Nun dachte ich mir: Jetzt wäre der richtige Zeitpunkt das System zu speichern.

Tja, falsch gedacht.

gentoo möchte 161 GB als .tib haben (Benutze seit ewigen Zeiten True-Image, bisher ohne Probleme.)

Heutzutage ist das ja nicht so das Problem. Hab ja hier noch 1,4 TerraByte frei. (Das .tib wurde fehlerfrei gespeichert)

ark ist jetzt grad noch am einpacken, kann deshalb erst morgen was dazu sagen.

 irgendwas stimmt doch hier nichtLast edited by LuxJux on Fri May 11, 2018 6:25 pm; edited 2 times in total

----------

## ChrisJumper

Schau einfach mal wo der Platz verwendet wird. Ich vermute du hast unter /usr/portage/distfiles/ einige Source-Pakete liegen? Dann sind da vielleicht noch einige Git-Clones dabei oder Daten die Nutzer in deinem Home-Verzeichnis angelegt haben. Vielleicht auch einiges im temporären Verzeichnis wo Portage beim Compilieren seine Pakete baut.
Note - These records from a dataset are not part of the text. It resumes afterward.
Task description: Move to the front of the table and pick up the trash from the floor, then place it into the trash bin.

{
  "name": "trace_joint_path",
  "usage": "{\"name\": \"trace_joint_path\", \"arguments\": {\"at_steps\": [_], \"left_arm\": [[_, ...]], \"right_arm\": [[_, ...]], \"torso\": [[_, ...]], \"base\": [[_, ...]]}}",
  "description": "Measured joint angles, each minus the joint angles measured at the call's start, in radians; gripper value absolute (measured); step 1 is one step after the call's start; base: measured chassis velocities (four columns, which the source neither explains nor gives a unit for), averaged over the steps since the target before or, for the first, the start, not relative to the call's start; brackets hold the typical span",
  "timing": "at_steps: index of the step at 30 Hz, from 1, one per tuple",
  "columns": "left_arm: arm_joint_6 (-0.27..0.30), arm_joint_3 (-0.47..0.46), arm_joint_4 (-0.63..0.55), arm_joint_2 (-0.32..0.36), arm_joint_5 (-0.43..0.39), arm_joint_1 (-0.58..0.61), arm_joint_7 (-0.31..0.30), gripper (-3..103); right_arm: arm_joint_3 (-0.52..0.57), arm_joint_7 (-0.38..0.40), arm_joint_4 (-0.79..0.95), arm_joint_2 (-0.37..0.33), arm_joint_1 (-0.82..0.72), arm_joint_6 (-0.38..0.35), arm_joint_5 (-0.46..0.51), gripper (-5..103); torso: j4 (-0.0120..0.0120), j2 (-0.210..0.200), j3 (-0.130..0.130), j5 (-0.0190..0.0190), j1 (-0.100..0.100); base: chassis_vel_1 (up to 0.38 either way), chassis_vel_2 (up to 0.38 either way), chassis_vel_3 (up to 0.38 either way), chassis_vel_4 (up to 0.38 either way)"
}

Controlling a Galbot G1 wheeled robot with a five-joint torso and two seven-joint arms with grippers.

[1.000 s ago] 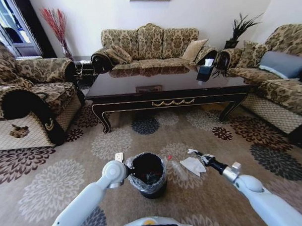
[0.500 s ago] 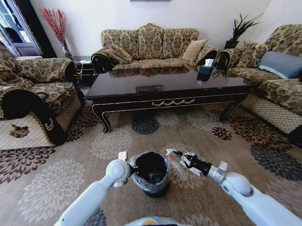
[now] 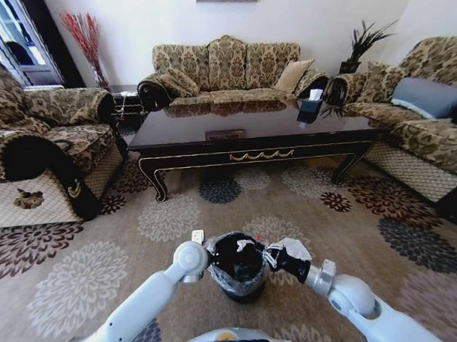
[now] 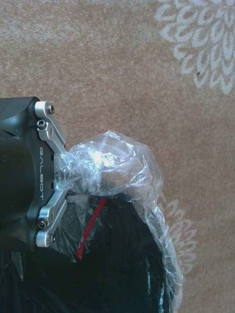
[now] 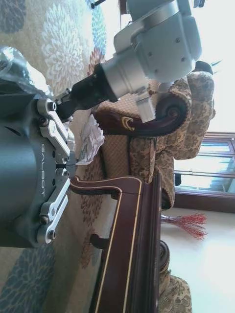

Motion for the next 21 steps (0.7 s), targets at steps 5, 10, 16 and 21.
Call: {"name": "trace_joint_path", "arguments": {"at_steps": [5,10,16,21], "left_arm": [[0.000,0.001,-0.006,0.002,0.000,0.008,0.000,0],[0.000,-0.002,-0.005,0.007,0.000,0.010,0.000,0],[0.000,-0.012,-0.011,0.010,-0.003,0.016,0.000,0],[0.000,-0.014,-0.012,0.011,-0.001,0.021,0.000,0]], "right_arm": [[-0.008,-0.001,-0.025,0.012,-0.003,0.002,-0.010,0],[-0.013,-0.030,-0.034,0.022,-0.002,0.011,-0.011,7],[-0.014,-0.034,-0.045,0.027,-0.011,0.021,-0.015,28],[-0.013,-0.035,-0.050,0.028,-0.013,0.025,-0.015,44]], "torso": [[-0.0001,0.000,0.000,0.0000,0.000],[-0.0001,0.000,0.000,0.0000,0.000],[-0.0001,0.000,0.000,0.0000,0.000],[-0.0001,0.000,0.000,0.0000,0.000]], "base": [[0.000,0.000,0.000,0.000],[0.000,0.000,0.000,0.000],[0.000,0.000,0.000,0.000],[0.000,0.000,0.000,0.000]]}}
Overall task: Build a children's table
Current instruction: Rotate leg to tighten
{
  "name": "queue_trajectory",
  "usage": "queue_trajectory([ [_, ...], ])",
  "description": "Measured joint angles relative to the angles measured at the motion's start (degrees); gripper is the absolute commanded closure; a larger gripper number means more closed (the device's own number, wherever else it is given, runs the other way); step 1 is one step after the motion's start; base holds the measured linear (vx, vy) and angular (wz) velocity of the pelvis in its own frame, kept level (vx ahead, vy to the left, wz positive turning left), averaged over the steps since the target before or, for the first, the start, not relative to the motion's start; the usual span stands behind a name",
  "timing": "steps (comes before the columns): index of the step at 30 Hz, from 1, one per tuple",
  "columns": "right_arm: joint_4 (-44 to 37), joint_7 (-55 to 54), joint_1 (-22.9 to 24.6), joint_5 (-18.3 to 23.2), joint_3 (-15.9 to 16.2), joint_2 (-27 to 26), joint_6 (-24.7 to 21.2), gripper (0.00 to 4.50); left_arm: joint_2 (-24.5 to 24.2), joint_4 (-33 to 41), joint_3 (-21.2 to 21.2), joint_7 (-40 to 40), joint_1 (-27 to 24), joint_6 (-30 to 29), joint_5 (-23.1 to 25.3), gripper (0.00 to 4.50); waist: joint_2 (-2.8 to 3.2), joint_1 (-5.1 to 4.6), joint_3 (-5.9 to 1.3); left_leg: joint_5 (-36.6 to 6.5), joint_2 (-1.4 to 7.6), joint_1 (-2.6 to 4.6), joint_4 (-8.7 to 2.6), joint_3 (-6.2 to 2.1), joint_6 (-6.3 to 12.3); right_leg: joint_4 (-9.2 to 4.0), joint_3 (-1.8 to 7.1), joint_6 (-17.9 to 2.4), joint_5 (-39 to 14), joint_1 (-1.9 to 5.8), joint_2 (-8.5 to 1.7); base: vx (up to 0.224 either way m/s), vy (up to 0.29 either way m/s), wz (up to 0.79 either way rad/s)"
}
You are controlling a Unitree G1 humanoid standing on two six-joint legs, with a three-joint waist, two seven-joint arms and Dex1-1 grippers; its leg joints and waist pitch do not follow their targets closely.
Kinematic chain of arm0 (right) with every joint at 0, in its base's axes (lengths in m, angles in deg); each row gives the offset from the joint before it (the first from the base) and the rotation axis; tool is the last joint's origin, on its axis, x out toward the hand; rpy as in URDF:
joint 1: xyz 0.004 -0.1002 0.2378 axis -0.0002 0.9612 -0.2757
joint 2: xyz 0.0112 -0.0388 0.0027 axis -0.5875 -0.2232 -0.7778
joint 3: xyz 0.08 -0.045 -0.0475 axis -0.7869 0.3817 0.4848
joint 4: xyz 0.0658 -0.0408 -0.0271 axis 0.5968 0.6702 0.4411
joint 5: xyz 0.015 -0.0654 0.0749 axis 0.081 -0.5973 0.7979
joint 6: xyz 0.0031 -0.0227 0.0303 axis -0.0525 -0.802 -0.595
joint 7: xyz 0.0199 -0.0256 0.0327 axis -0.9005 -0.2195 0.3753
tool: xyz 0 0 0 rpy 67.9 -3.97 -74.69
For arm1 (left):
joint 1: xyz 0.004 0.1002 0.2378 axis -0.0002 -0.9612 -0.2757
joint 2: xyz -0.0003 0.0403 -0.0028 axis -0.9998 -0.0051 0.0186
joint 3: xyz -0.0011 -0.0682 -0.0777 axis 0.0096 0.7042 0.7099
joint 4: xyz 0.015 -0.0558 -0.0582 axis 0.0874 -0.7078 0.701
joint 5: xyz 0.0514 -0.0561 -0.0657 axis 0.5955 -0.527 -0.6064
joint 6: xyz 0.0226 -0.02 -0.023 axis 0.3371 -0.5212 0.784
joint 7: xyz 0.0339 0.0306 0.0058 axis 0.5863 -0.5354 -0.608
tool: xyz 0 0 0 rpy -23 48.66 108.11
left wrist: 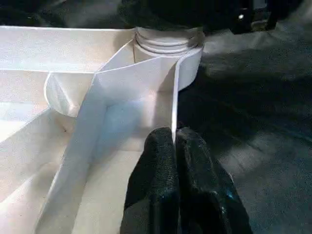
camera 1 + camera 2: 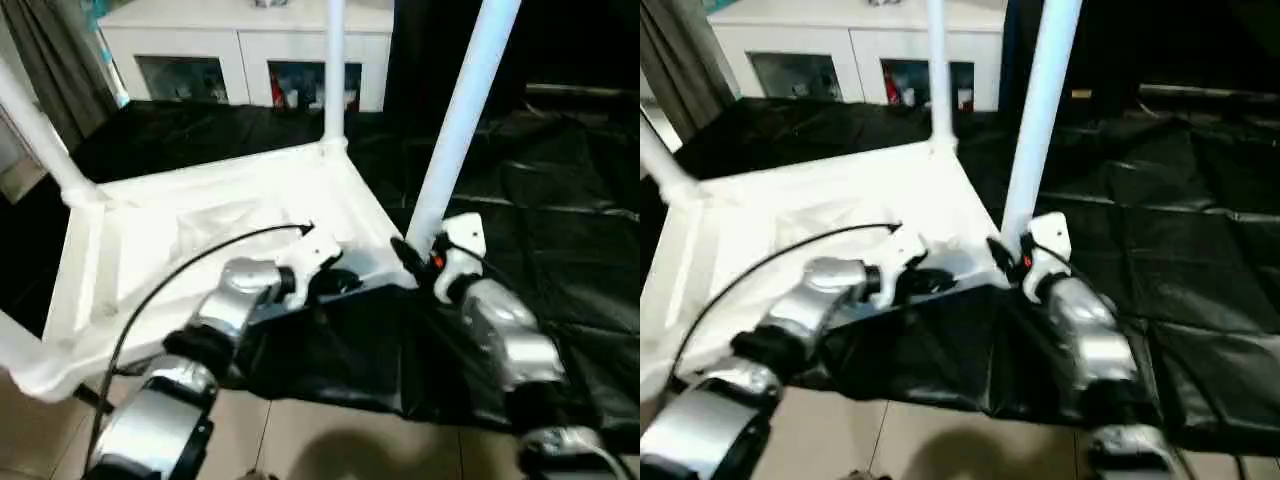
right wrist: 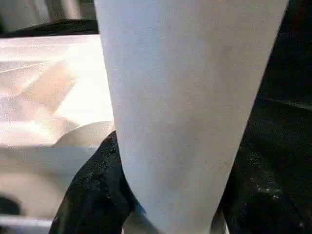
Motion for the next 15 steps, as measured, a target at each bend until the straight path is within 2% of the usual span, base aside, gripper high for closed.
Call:
queue_trajectory([
  [3,0.4,0.0,-0.2,-0.1,-0.5,-0.4,0.5,2.39,0.2,-0.5,0.1,0.1,0.3,0.1,0.0,4.50,0.01,-0.27,0.00,0.0,-0.04,-0.02,-0.02,-0.02,0.00,-0.05,0.02,0.0,0.0,0.02,-0.01,0.000,0.000,0.00],
  [4,0.4,0.2,-0.2,-0.1,-0.6,-0.4,0.6,1.89,0.2,-0.5,0.2,0.2,0.3,0.1,0.0,4.50,0.01,-0.33,-0.01,0.0,-0.04,-0.02,-0.02,-0.02,0.00,-0.05,0.02,0.0,0.0,0.03,-0.01,0.000,0.000,0.00],
  [6,-0.2,2.5,-0.1,1.9,-1.2,-0.4,0.2,1.89,-0.1,-0.5,0.5,1.8,0.3,0.1,0.0,4.50,0.03,-0.52,-0.01,0.0,-0.05,-0.04,-0.03,-0.02,0.00,-0.07,0.02,0.0,0.0,0.02,-0.02,0.000,0.000,0.00],
  [8,-1.0,5.0,0.3,3.3,-1.3,0.0,-0.5,1.59,-0.7,0.0,0.7,3.3,-0.1,0.1,-0.2,4.50,0.09,-0.63,-0.03,0.0,-0.05,-0.05,-0.09,-0.02,0.00,-0.05,0.00,0.0,0.0,0.01,-0.03,0.000,0.000,0.00],
  [13,-4.3,18.4,2.6,5.4,1.1,5.8,-3.1,1.59,-3.8,3.1,0.4,10.5,-1.9,0.1,-2.0,4.50,0.32,-0.41,0.02,0.0,0.01,-0.11,-0.28,-0.03,0.01,-0.04,-0.13,0.1,0.0,-0.11,0.02,0.000,0.000,0.00],
  [15,-5.6,24.3,3.4,6.5,2.2,8.0,-4.4,1.59,-5.3,3.9,0.2,14.3,-2.4,0.1,-2.5,4.50,0.36,-0.02,0.04,0.0,0.10,-0.18,-0.27,-0.03,0.02,-0.05,-0.18,0.1,-0.1,-0.17,0.08,0.000,0.000,0.00],
])
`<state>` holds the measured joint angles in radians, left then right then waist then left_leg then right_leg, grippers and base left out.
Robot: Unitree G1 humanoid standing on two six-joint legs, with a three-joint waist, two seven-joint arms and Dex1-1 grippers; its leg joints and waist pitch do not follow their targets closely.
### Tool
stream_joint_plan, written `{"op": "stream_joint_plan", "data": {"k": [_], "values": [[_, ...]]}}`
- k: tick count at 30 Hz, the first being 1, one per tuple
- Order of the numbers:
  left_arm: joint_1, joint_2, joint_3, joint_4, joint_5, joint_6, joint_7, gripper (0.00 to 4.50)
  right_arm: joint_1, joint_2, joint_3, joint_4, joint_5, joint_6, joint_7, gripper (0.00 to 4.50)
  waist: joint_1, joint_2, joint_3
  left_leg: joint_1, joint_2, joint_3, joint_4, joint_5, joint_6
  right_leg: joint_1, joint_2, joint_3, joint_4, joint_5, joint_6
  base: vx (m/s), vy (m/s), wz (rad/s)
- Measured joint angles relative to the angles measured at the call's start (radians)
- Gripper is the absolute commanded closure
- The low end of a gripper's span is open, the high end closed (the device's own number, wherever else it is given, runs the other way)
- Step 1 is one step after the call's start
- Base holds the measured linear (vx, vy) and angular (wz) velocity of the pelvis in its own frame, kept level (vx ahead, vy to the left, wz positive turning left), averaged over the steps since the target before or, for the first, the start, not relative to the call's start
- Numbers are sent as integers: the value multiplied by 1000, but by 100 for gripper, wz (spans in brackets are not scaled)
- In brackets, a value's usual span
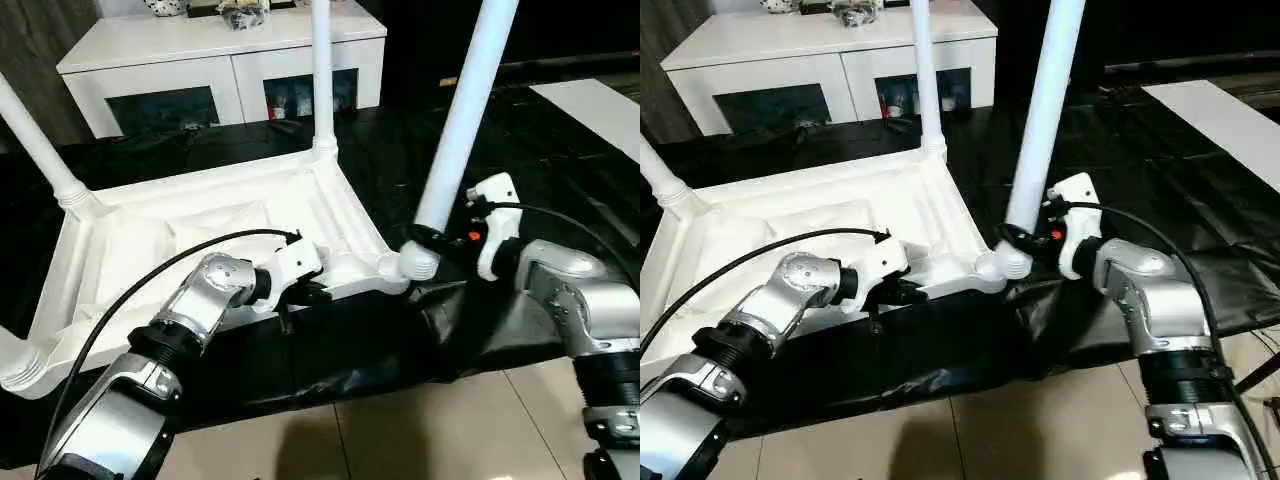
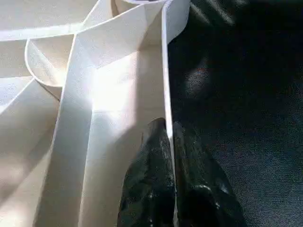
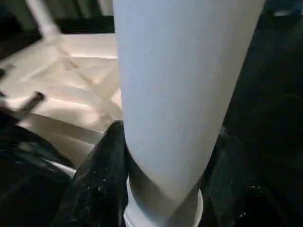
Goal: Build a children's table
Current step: Rotate leg to tighten
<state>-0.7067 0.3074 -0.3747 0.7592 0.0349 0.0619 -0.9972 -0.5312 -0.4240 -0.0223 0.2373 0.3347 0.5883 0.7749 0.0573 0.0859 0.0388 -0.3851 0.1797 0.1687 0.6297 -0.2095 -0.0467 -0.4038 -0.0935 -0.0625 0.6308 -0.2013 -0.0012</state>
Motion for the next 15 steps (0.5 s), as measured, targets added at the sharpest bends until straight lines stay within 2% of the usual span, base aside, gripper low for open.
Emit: {"op": "stream_joint_plan", "data": {"k": [2,6,10,15], "values": [[33,20,6,-61,-11,33,-34,450,-4,1,24,2,23,29,52,266,-3,0,0,0,0,0,-2,0,0,0,0,0,-1,0,0,0,0,0],[87,49,6,-164,-31,90,-72,450,-5,6,37,13,30,39,86,266,2,0,0,1,0,1,-3,0,0,-1,0,0,-1,0,0,0,0,0],[163,85,12,-288,-39,135,-67,450,-9,10,44,45,22,31,87,266,-7,-2,0,2,0,2,-3,0,0,0,0,1,-1,0,0,0,0,0],[195,99,18,-347,-38,167,-60,450,-16,11,55,54,21,29,105,266,-14,-6,1,2,0,2,-3,0,-1,0,0,1,-1,0,0,0,0,0]]}}
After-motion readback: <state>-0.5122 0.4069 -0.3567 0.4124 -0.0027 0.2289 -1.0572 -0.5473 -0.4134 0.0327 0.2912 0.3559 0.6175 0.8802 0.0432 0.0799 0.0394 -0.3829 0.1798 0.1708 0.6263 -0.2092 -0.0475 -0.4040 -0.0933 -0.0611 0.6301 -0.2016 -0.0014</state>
wiki.gentoo.org - Remove obsoleted distfiles

----------

## LuxJux

Update:

ark war nicht in der Lage ein gentoo.tar.gz zu erstellen

calculate (36 GB) (/dev/sda5) erstellt ein .tib mit ca. 24 GB (was durchaus ok ist)

---------------

Danke für den Hinweis zu den Distfiles (ca.4 GB) und es gibt keine anderen User.

Ich bin mal offen und ehrlich. Eigentlich reise ich nur mit calc.

gentoo ist zwar installiert und ge-emerged und manchmal wirds gestartet, um zu sehen, 

obs noch läuft....benutzt wird es allerdings nicht *hust*

Wenn gparted meldet, da sind 35 GB (/dev/sdb6) belegt, dann wird das wohl so sein

----------

## LuxJux

Oft genug hab ich hier gelesen: ----------"Bevor eine Neuinstallion gemacht/notwendig wird, ....reparier doch einfach dein gentoo."

Gut. (Erstmal mein 13-Profil zurückgespielt)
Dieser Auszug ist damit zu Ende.